Na opinião do presidente da Associação Brasileira de e-Business, Richard Lowenthal, é "quase nada" o número de documentos gerados. Ele leva em conta o fato de uma única grande companhia de alimentação emitir perto de 1 milhão de notas mensalmente. Ele lembra que, por enquanto, os participantes do projeto escolhem as operações a serem feitas com o documento digital.

Para Lowenthal, o projeto precisa ser mais divulgado, como demonstra pesquisa recente elaborada pela entidade com 75 empresas de grande e médio portes. No levantamento, 48% dos entrevistados disseram considerar insuficiente o conhecimento sobre o projeto da NF-e. Além disso, aqueles que ouviram falar do projeto não se sentem motivados a investir na novidade. "É difícil calcular o retorno do investimento", diz.

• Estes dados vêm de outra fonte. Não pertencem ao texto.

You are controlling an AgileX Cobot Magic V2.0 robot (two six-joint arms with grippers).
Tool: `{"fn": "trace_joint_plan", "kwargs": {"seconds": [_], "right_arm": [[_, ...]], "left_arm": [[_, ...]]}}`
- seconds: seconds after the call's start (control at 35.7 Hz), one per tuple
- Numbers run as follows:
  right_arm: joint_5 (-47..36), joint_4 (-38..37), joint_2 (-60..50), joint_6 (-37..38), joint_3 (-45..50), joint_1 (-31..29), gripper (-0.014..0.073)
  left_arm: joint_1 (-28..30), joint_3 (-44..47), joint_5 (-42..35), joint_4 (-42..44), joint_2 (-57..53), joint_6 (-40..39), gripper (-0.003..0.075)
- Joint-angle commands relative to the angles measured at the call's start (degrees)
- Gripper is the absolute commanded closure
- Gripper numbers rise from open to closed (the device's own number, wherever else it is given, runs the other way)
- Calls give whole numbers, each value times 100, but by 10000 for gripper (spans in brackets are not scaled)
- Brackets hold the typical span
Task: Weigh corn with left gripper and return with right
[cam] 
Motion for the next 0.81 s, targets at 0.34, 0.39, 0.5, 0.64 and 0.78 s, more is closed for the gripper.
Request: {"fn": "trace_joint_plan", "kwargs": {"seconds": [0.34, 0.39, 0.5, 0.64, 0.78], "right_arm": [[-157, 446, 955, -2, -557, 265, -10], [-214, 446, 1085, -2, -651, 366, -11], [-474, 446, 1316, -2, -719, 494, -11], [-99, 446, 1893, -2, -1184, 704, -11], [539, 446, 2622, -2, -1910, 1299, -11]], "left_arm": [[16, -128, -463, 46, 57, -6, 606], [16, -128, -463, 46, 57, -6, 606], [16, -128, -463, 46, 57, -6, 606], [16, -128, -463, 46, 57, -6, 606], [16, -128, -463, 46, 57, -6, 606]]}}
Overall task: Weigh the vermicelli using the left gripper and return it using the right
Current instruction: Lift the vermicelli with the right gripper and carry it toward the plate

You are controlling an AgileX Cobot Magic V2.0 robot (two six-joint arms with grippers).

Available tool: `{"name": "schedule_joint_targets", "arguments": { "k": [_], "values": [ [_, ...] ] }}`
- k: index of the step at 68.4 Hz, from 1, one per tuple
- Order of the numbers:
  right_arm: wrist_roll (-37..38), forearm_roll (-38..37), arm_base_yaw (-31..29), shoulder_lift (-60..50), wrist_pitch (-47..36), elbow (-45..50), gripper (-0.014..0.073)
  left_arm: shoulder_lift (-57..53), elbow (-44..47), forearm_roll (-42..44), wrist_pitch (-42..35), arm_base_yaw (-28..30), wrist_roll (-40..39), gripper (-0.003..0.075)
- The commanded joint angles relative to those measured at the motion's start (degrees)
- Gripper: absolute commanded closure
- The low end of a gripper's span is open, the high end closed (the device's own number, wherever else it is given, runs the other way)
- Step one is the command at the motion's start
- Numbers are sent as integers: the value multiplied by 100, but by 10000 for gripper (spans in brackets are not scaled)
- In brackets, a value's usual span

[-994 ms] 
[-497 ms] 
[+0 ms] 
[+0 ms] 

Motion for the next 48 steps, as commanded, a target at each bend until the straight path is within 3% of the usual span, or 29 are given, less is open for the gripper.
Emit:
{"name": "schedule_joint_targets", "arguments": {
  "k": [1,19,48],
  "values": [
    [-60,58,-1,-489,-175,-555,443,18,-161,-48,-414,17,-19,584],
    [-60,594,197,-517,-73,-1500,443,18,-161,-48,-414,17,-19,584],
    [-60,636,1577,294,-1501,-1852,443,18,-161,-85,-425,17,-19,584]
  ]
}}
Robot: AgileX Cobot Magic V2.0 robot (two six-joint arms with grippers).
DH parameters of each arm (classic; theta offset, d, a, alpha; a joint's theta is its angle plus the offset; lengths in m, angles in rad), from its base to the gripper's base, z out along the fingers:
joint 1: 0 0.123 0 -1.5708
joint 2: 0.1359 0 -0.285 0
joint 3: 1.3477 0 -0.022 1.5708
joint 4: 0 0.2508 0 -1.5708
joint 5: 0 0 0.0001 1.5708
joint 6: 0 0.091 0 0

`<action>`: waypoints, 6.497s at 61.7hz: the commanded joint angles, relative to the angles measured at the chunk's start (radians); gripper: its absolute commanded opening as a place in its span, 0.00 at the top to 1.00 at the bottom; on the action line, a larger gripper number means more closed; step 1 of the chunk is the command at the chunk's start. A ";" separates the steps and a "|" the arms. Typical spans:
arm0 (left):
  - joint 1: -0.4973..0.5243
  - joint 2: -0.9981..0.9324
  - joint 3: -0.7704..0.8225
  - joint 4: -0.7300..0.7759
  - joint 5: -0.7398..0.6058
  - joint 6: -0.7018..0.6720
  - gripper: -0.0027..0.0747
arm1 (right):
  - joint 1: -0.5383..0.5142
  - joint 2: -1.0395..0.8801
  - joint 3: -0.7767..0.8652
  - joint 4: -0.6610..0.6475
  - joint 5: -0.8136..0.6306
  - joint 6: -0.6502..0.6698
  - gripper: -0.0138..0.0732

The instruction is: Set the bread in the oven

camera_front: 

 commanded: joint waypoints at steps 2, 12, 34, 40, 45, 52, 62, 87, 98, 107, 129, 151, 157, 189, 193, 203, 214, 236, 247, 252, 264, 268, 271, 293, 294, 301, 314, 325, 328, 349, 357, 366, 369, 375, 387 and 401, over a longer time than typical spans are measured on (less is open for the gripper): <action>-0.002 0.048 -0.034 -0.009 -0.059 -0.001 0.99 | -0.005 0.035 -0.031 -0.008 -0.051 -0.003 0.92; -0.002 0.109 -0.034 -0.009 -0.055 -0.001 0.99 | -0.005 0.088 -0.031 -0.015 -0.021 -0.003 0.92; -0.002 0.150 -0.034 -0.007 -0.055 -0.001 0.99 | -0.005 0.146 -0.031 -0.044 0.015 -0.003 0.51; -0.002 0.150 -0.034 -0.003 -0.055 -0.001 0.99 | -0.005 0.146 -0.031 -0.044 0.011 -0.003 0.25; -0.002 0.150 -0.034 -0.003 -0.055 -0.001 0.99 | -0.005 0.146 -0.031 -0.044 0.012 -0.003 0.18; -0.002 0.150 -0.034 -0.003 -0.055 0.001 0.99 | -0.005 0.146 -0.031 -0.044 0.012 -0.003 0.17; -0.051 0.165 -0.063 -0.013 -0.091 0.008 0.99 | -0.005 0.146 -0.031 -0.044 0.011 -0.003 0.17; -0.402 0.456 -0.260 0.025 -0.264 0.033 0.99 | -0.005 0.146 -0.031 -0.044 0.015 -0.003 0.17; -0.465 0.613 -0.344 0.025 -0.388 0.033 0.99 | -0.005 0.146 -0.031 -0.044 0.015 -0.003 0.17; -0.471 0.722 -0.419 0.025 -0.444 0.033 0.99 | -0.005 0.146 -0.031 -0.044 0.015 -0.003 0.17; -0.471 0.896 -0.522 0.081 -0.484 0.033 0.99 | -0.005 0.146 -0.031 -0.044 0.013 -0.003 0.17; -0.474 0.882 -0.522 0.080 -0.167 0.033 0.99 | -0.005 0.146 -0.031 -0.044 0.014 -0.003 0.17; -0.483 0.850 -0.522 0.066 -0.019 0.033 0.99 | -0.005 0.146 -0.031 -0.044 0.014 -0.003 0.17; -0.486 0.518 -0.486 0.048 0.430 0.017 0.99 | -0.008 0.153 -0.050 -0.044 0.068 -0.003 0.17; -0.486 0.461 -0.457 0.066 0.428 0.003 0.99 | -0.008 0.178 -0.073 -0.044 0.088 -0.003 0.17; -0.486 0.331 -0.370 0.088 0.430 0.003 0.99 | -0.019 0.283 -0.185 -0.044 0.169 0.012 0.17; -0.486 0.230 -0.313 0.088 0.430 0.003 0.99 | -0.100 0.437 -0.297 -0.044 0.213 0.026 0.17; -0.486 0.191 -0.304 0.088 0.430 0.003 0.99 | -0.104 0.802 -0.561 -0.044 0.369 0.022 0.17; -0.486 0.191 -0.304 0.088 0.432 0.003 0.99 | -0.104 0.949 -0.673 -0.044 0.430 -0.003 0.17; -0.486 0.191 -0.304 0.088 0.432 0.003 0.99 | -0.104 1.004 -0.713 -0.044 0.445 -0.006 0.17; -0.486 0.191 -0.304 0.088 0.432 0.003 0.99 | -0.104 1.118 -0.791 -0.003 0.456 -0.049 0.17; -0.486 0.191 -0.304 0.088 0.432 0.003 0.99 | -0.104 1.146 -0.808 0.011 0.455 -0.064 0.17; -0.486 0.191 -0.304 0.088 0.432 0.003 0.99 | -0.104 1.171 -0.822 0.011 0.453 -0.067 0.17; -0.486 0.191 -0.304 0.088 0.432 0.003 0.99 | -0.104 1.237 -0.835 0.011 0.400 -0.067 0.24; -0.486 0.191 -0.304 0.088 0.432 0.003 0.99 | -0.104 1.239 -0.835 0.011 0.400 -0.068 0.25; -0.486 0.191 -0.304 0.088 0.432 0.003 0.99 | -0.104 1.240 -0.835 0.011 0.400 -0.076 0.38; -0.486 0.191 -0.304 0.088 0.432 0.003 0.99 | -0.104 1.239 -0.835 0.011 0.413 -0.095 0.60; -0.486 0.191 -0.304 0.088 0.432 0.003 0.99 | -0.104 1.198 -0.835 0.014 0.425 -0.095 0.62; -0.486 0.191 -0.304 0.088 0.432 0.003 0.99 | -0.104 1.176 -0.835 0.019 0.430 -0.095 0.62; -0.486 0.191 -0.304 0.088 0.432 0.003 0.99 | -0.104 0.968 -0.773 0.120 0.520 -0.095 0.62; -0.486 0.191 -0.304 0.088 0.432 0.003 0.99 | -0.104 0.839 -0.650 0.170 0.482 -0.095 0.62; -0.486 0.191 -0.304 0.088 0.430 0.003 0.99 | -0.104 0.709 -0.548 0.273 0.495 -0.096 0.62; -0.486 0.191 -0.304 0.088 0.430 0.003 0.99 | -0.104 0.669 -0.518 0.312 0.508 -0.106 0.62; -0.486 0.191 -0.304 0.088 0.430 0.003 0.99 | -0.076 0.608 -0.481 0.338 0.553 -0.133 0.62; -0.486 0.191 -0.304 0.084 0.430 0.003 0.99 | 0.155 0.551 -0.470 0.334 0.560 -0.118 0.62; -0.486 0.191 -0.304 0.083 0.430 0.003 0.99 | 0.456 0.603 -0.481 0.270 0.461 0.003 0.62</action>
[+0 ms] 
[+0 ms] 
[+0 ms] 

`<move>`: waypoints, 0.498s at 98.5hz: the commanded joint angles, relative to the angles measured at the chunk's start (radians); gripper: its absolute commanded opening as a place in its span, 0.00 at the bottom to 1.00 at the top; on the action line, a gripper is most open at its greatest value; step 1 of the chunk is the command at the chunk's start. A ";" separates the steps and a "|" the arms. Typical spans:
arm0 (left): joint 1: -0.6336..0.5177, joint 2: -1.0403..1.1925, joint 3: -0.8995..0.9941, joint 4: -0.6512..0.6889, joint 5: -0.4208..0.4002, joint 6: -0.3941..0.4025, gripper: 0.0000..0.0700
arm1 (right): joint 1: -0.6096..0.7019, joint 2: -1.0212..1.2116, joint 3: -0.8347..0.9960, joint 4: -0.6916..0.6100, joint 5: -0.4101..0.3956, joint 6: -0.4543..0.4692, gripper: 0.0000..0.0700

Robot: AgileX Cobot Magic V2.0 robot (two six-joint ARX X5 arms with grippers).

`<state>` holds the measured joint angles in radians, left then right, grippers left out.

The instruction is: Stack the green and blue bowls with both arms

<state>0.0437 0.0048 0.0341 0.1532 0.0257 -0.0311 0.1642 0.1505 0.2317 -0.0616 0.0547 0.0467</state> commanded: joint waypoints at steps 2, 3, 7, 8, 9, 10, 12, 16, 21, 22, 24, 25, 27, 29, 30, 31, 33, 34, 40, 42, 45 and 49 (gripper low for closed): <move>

A Receita Federal, entretanto, está satisfeita com o andamento do projeto. "É um número expressivo, levando em conta que, por enquanto, a adesão é espontânea", diz o auditor fiscal Eduardo Bruno Rabelo Machado. Ele lembra que, a partir de abril de 2008, empresas do setor de combustível e cigarros serão obrigadas a usar o documento digital em todas as transações.

"Muitas companhias não perceberam as vantagens econômicas oferecidas pela ferramenta. O custo para armazenar e recuperar o documento em papel é altíssimo", justifica, ao admitir que o fisco também ganha em eficiência. Isso porque a NF-e permite à Receita ter acesso em tempo real a todas as transações, aumentando seu poder de controle sobre os contribuintes, inclusive os pequenos que realizam negócios com as empresas obrigadas a usar a NF-e. "Com esse método, pode-se dizer que as notas frias estão com os dias contados", prevê.

De acordo com o auditor, a NF-e é uma novidade tanto para o contribuinte como para o fisco, que se inspirou em projeto semelhante desenvolvido pelo Chile e que ganha força em outros países da América Latina. "Essa experiência de sucesso chamou a atenção, inclusive, do Banco Interamericano de Desenvolvimento (BID)", informa.

Diferentemente da nota fiscal eletrônica criada há um ano pela Prefeitura de São Paulo, cuja adesão superou as expectativas da Secretaria de Finanças, o documento digital da Receita e das fazendas estaduais, apesar da semelhança do nome, registra o recolhimento dos impostos sobre Circulação de Mercadorias (ICMS) e sobre Produtos Industrializados (IPI). Além disso, a emissão e recebimento das notas são restritas a negócios entre empresas.

Participam do projeto piloto, entre outras, Petrobras, Ultragaz, Sadia, Souza Cruz, Toyota do Brasil, Wickbold, Aché, Drogasil, General Motors e Kaiser.